Power Field Studio

Power Field Studio

sábado, 23 de janeiro de 2016

The Revenant - Uma Dança Vasta de Músicas e Efeitos


The Revenant

A Wilderness Dance of Music and Effects 

Hugh Glass is a revenant, a ghost, but he is no benevolent revenant. He is a revenant of revenge.

Set in the remote American wilderness of the 1800s, the harsh environment acts as another adversary in the film. The sound of wind is used to help the audience feel winter’s pervasive presence. Skywalker Sound’s Randy Thom, a supervising sound editor/sound designer/re-recording mixer on The Revenant, says director Iñárritu prefers rough-sounding wind full of rumbles and even distortion. “It’s that sound you hear when wind blows across your ears,” Thom says. “We used a lot of that in addition to every type of whistling wind and moaning wind you can think of.”

Custom-recordings of wind were captured at Point Reyes Peninsula near Skywalker Ranch in Marin County, Calif. “It’s always windy there, and there are many different surfaces for the wind to blow over, like trees, rocks, limbs, wires, and brush of all kinds,” he continues. “You can get wind with lots of different tonalities.”

Having tonal wind options was important as director Iñárritu often encouraged the post sound team to design elements that were musical.
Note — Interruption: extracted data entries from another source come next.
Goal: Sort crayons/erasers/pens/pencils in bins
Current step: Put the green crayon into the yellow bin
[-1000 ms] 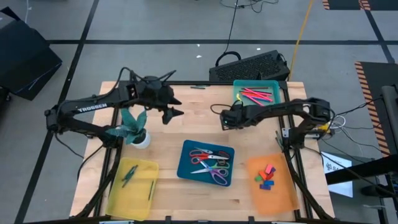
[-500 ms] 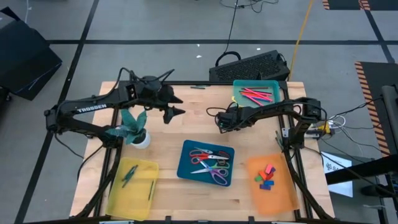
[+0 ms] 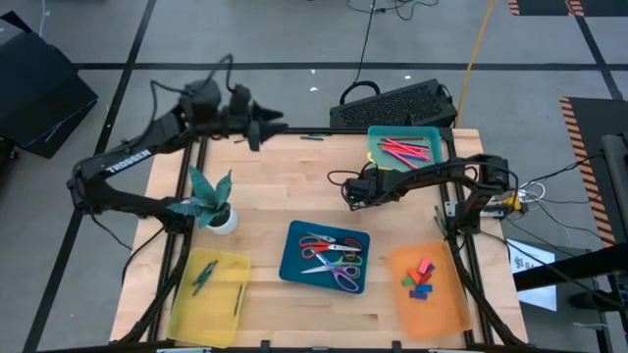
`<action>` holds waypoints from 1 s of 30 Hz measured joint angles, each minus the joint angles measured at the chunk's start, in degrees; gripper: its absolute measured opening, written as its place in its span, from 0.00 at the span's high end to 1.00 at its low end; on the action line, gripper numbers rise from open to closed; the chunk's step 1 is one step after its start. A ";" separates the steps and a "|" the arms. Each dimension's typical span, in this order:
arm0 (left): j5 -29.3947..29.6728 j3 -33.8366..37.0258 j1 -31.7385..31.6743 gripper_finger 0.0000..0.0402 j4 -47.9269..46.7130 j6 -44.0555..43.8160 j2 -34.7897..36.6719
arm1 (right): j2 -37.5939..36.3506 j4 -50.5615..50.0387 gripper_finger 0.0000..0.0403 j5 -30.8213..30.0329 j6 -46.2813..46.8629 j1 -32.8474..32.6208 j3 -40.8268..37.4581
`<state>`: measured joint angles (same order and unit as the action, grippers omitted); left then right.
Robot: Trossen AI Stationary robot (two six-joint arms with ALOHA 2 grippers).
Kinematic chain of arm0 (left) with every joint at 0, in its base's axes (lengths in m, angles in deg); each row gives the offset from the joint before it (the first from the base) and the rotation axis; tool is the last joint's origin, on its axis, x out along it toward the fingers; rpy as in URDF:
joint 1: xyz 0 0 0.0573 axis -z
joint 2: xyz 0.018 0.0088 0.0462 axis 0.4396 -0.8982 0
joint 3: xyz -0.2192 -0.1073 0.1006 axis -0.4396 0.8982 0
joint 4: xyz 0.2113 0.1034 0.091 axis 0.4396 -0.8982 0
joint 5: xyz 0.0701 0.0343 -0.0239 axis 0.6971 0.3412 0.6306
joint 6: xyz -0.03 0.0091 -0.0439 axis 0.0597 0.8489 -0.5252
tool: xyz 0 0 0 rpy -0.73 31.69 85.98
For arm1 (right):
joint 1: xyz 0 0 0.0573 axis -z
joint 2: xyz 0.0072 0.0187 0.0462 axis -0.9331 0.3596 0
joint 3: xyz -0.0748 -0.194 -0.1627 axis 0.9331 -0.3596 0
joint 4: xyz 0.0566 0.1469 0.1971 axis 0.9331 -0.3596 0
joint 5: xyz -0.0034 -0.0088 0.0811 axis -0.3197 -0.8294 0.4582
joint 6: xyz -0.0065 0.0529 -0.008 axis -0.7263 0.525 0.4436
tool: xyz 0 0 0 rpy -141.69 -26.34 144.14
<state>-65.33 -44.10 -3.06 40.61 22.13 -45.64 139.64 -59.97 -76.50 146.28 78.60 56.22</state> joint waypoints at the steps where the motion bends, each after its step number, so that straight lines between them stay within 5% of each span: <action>1: 0.35 0.01 -0.03 0.32 0.62 0.04 0.54 | 0.01 0.22 0.95 -0.35 -0.95 -0.45 -0.05; 9: 1.41 20.86 5.74 0.32 24.49 -5.50 8.54 | -3.98 3.67 0.96 1.33 -7.26 -5.70 -0.37; 15: 1.56 34.75 9.64 0.32 41.20 -11.68 8.91 | -14.98 18.42 0.96 -3.90 -18.00 -9.50 -0.25; 22: -0.60 32.41 13.28 0.32 47.08 -8.94 1.41 | -23.60 50.29 0.96 -2.71 -37.95 -10.91 -0.13; 30: -5.57 22.16 13.37 0.32 51.51 -3.60 -7.09 | -25.33 72.76 0.96 9.61 -48.34 -10.58 -0.13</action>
<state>-70.91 -21.94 10.31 92.12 18.53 -52.73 114.32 12.79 -66.89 97.94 68.01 56.09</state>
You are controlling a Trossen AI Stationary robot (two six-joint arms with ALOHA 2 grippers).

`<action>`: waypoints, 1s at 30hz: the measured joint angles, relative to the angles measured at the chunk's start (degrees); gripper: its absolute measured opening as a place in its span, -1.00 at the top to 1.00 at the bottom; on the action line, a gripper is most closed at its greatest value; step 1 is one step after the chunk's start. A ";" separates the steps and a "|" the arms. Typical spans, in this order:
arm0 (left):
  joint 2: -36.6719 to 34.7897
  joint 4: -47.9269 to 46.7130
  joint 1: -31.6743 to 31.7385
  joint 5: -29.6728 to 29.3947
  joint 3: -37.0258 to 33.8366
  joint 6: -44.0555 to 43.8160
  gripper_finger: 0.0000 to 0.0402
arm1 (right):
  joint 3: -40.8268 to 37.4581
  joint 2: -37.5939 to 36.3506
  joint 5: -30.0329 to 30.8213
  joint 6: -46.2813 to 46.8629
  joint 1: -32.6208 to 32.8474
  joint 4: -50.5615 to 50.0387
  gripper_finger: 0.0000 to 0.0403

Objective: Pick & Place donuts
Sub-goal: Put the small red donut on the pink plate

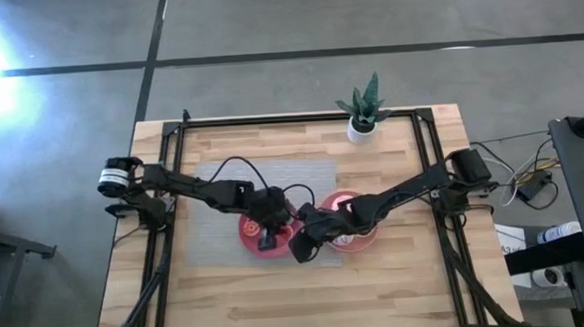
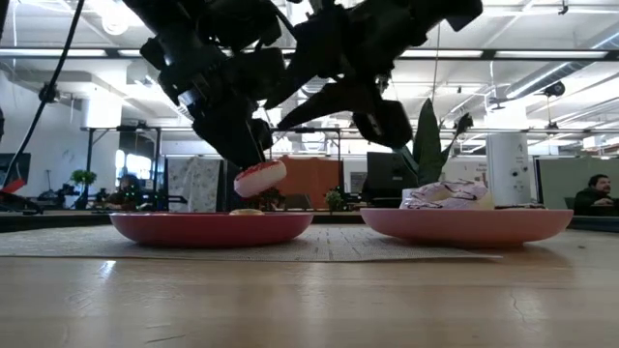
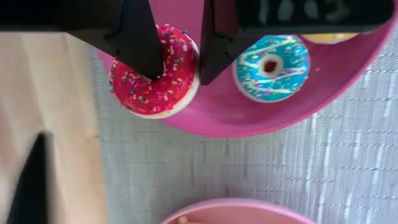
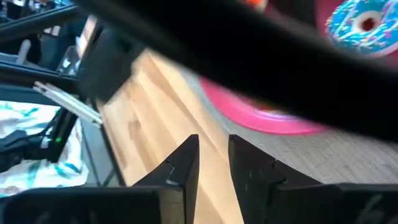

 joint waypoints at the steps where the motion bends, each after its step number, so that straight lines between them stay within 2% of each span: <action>1: -0.18 0.00 -0.12 0.31 0.00 -0.02 0.60 | 0.18 0.28 0.29 -0.20 -0.04 0.05 0.62; 13: -1.22 0.31 -1.72 0.00 -0.13 -0.66 0.58 | -1.42 0.46 7.86 1.32 -0.07 0.36 0.68; 18: -1.42 0.44 -1.72 -0.84 -0.13 -1.16 0.57 | -1.55 0.47 8.04 -0.68 0.80 2.87 0.68; 24: -1.44 0.39 -1.59 -4.87 -0.13 -1.36 0.58 | -1.22 -0.08 8.00 -2.82 2.44 3.08 0.68; 30: -1.44 -0.17 -1.55 -4.95 -0.13 -4.35 0.53 | -1.79 -0.25 8.02 -2.55 2.75 3.03 0.68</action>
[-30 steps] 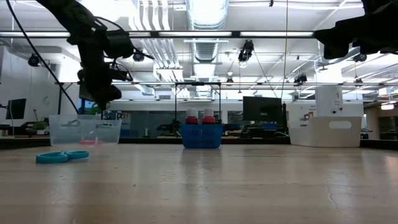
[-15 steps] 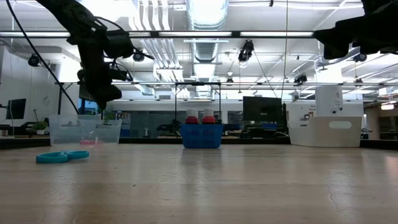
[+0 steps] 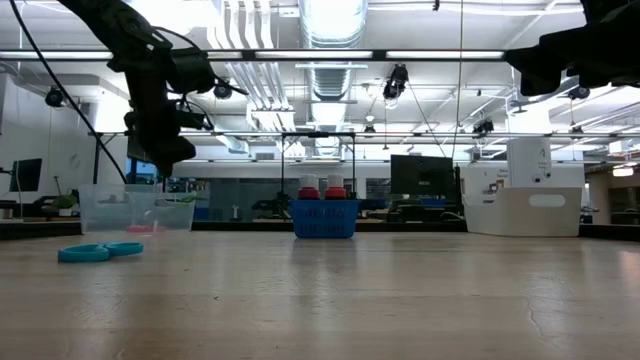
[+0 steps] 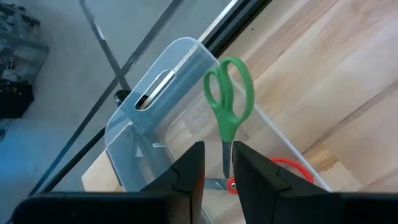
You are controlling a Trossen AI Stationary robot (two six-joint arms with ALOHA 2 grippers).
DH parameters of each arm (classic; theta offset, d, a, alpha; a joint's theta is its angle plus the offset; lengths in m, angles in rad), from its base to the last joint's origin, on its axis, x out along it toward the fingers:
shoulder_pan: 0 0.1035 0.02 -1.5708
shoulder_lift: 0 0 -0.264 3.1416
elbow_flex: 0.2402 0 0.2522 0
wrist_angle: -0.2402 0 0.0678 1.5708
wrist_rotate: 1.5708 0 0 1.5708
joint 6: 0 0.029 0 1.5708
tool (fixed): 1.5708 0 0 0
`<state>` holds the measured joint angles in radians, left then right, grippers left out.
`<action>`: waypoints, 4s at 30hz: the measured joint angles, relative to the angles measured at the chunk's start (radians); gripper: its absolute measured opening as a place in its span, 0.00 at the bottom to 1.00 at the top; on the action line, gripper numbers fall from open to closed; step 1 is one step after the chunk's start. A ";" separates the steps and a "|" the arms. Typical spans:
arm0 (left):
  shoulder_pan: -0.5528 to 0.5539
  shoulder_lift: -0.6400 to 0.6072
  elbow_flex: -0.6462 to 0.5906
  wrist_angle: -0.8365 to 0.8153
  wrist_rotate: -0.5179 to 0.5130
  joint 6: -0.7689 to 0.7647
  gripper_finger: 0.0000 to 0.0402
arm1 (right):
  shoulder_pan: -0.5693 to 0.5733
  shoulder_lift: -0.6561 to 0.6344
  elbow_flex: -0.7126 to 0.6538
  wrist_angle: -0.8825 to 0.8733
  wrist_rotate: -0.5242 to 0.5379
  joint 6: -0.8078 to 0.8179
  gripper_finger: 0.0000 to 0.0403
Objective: Pick & Place Paint Supplies
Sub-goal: Put the blue scissors into the transparent bin
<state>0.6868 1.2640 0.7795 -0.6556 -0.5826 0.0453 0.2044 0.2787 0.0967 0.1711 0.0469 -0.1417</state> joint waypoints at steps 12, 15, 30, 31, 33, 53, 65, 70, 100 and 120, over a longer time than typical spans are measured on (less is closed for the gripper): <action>-0.059 0.000 0.000 -0.014 0.369 0.154 0.22 | 0.000 0.000 0.000 -0.003 0.000 0.000 0.56; -0.121 0.000 0.000 -0.023 0.511 0.210 0.22 | 0.000 0.000 0.000 -0.003 0.000 -0.001 0.56; -0.910 -0.001 0.000 -0.004 0.545 0.218 0.22 | 0.000 0.000 -0.003 -0.002 0.005 0.000 0.56; -0.971 -0.001 0.000 0.003 0.491 0.190 0.22 | 0.000 0.000 -0.003 -0.002 0.005 0.000 0.56; -1.076 -0.001 0.000 0.016 0.396 0.131 0.22 | 0.000 0.000 -0.003 -0.002 0.005 0.000 0.56; -1.239 0.292 0.013 0.055 0.429 -0.133 0.22 | 0.000 0.000 -0.006 -0.002 0.005 0.004 0.56; -1.237 0.439 0.134 -0.034 0.450 -0.048 0.22 | 0.000 -0.001 -0.013 0.001 0.005 0.004 0.56; -1.227 0.438 0.128 -0.025 0.481 -0.042 0.22 | 0.000 -0.001 -0.015 0.001 0.006 0.004 0.56; -1.159 0.427 0.128 0.012 0.526 -0.050 0.01 | 0.000 0.000 -0.018 0.002 0.007 0.005 0.56; -1.163 0.419 0.149 -0.082 0.342 -0.104 0.00 | 0.000 0.000 -0.019 0.002 0.007 0.004 0.56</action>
<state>-0.4763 1.6833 0.9287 -0.7373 -0.2405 -0.0589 0.2043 0.2783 0.0772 0.1731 0.0536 -0.1375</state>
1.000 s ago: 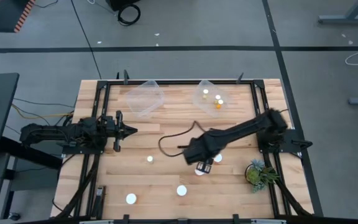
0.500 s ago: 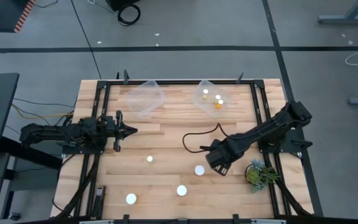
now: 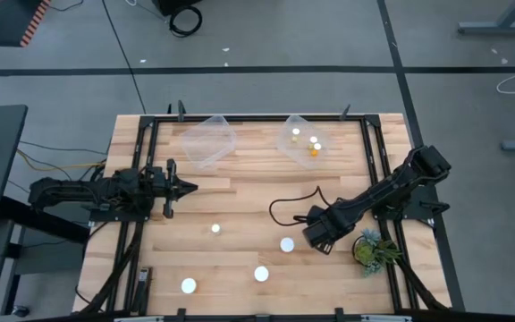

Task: Pick and place medicine bottles into bin by pill shape (circle, oval)
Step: Put the large orange pill bottle into the left transparent bin

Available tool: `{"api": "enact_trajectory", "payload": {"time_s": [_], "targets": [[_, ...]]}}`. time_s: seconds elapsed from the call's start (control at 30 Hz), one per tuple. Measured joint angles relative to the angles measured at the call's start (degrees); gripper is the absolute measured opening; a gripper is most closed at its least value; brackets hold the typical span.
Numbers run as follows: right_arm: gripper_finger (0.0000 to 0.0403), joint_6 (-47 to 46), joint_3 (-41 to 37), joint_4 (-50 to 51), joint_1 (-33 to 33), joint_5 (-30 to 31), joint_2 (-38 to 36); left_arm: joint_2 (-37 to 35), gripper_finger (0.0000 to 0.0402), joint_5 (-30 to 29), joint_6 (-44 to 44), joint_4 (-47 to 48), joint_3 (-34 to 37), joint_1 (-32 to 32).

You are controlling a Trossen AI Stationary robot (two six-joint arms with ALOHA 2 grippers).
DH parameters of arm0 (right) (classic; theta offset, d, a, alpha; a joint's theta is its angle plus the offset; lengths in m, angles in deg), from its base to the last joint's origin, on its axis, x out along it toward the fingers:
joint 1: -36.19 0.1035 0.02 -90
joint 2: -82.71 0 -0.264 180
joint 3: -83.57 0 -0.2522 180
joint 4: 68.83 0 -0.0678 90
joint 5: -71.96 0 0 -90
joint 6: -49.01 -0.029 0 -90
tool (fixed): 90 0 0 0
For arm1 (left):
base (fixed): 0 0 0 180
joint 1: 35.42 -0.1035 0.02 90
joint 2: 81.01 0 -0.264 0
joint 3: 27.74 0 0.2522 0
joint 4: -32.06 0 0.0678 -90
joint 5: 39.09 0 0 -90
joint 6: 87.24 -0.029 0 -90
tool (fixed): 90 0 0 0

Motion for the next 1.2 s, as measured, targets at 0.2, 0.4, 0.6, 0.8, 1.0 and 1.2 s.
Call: {"api": "enact_trajectory", "payload": {"time_s": [0.2, 0.4, 0.6, 0.8, 1.0, 1.2], "targets": [[0.0199, 2.73, -0.41, -3.18, -0.65, 5.02, 0.0, 0.0, 0.0028, 0.0, -0.02, 0.01, 0.0, 0.0], [0.0178, 6.09, -0.41, -6.44, -2.39, 8.43, 0.0, 0.0, 0.0029, 0.0, 0.0, 0.01, 0.0, 0.0], [0.0153, 9.88, -0.63, -10.28, -5.2, 9.59, 0.02, 0.0, 0.0036, 0.0, -0.02, 0.01, 0.02, -0.01], [0.0147, 13.59, -4.28, -18.53, -8.6, 8.93, 0.07, 0.0, 0.0028, 0.0, 0.0, 0.01, 0.0, 0.01], [0.0147, 18.01, -5.98, -26.3, -11.52, 8.89, 0.11, 0.0, 0.0024, 0.0, -0.02, 0.01, 0.0, 0.0], [0.0147, 20.71, -7.11, -31.71, -13.76, 8.88, 0.11, 0.0, 0.0034, 0.0, 0.0, 0.01, 0.01, 0.0]]}}
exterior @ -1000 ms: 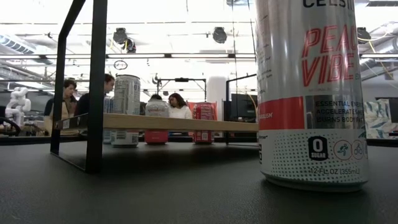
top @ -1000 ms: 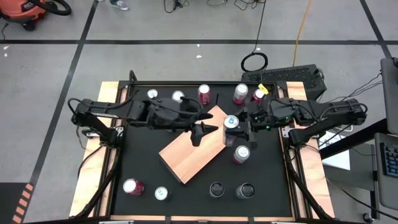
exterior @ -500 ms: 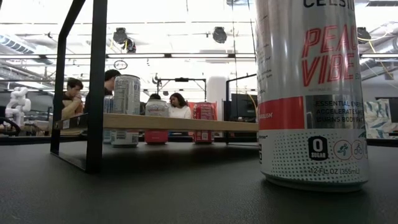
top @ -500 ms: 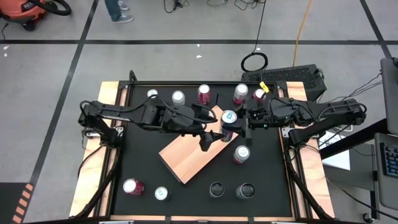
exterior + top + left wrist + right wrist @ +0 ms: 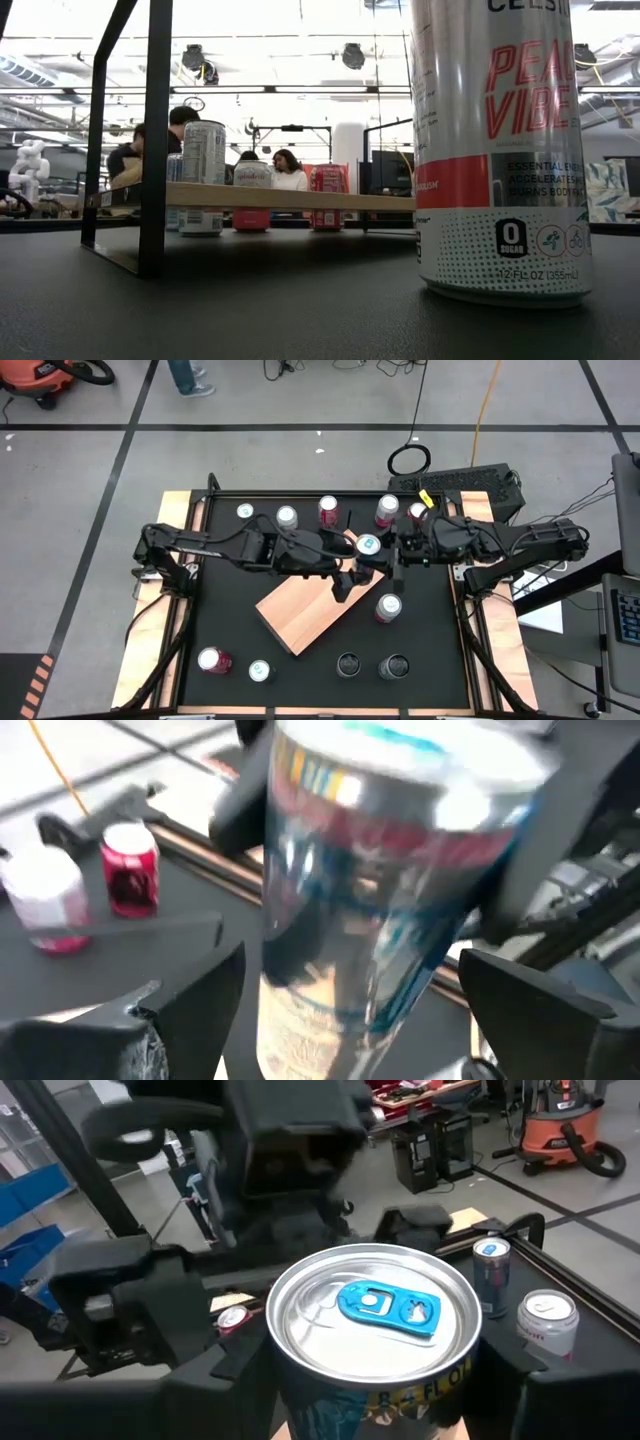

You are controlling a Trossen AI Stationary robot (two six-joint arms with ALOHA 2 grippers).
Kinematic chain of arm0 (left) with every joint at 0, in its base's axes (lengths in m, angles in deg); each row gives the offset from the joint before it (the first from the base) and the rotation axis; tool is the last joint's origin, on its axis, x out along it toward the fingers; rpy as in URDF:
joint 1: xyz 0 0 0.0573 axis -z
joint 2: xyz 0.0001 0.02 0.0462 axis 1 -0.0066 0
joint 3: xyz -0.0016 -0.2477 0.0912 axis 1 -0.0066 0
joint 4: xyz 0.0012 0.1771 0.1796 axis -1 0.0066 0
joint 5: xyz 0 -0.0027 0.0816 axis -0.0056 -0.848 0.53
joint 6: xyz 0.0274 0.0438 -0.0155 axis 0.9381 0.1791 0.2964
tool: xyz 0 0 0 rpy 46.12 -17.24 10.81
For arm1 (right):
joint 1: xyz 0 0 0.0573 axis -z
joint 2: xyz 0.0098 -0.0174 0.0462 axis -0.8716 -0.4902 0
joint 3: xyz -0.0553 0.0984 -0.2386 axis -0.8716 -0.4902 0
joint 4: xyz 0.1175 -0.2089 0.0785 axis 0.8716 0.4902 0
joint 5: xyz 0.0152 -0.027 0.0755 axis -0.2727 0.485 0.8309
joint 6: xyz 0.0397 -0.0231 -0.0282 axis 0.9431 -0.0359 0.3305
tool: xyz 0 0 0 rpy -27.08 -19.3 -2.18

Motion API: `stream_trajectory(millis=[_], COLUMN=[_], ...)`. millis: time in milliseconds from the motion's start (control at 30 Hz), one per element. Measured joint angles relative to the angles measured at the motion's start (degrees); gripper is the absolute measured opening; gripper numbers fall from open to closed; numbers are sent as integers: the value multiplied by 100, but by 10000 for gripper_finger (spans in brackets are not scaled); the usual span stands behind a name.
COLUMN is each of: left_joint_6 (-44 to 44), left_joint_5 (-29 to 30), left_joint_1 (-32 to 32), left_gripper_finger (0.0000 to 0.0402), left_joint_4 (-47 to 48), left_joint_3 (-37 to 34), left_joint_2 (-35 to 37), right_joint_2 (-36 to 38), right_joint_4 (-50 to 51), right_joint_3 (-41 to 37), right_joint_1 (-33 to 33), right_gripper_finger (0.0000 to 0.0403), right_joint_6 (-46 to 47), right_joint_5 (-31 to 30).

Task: Place canned beverage on shelf
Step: Put the bottom right blue soda can on the shelf

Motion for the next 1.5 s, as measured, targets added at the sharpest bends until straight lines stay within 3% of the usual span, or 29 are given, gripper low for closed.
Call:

Additionally, the film’s composers—Ryuichi Sakamoto, Carsten Nicolai (aka Alva Noto) and Bryce Dessner used musical elements that could easily be mistaken for sound design.

“One of the interesting things about this film is that sometimes you can’t tell what is music and what is sound design,” notes Thom. “I love that, when you can’t necessarily tell which department a particular sound came from. As long as it does the storytelling that it needs to do, that is all that is really important.”


Cutting music in conjunction with sound design is an approach that started for Hernández and Iñárritu last year on Birdman, where Hernández built tracks by cutting takes of Antonio Sanchez playing the drums. “We discovered that a good amount of sound design can come just by cutting the music, and treating and changing the music to fit a scene,” says Hernández. “Alejandro is driven by pieces of sound, and pieces of dialog, and pieces of music. The storytelling aspects of sound are very strong for him. Everything that happens in sound has a natural correlation with the image, but it’s not isolated. In many ways, it is one and the same thing,” 

That passion for realism carried over to the sound. He sought out Thom, who specializes in creature vocals, to craft a realistic bear attack that comes from an entirely CG bear. The bear displays a range of emotion, from being nurturing with her cubs, to being aggressive during the attack, and afterwards, being injured. Starting with Skywalker’s extensive sound library, Thom pulled a variety of bear vocalizations. For the injured bear sounds, Thom built its heavy breathing using recordings of horses with respiratory problems. And since the library didn’t have recordings of a bear attack, Thom admits, “I had to resort to using my own voice a couple of times, too.

Montaño, who mixed Iñárritu’s Birdman with Taylor last year, notes The Revenant’s soundtrack is a delicate blend of dialog, music, and nature that all move in a non-traditional way.

“The camera is always moving to some degree, and sound follows,” Montano says. “Our goal was to always have enough movement without being distracting and having the audience lose focus on the story. Alejandro is always exploring how picture and sound feel together; it may be a literal-sounding scene or a subjective-sounding scene that has the correct impact to create the right feeling for that moment, and that’s when he says, ‘We got it.’” Every possibility was explored.”

“Alejandro is making a very different film,” Hernandez concludes. “It’s very different from Birdman, and it’s very different from his other films. So for him it is a discovery process and it’s an ongoing process that’s still changing. Being a part of that discovery process is very satisfying, but it can be very challenging. When something you did feels like it belongs and really helps to tell the story that Alejandro wanted, that is very satisfying. It really pays off for all the hours you put in.”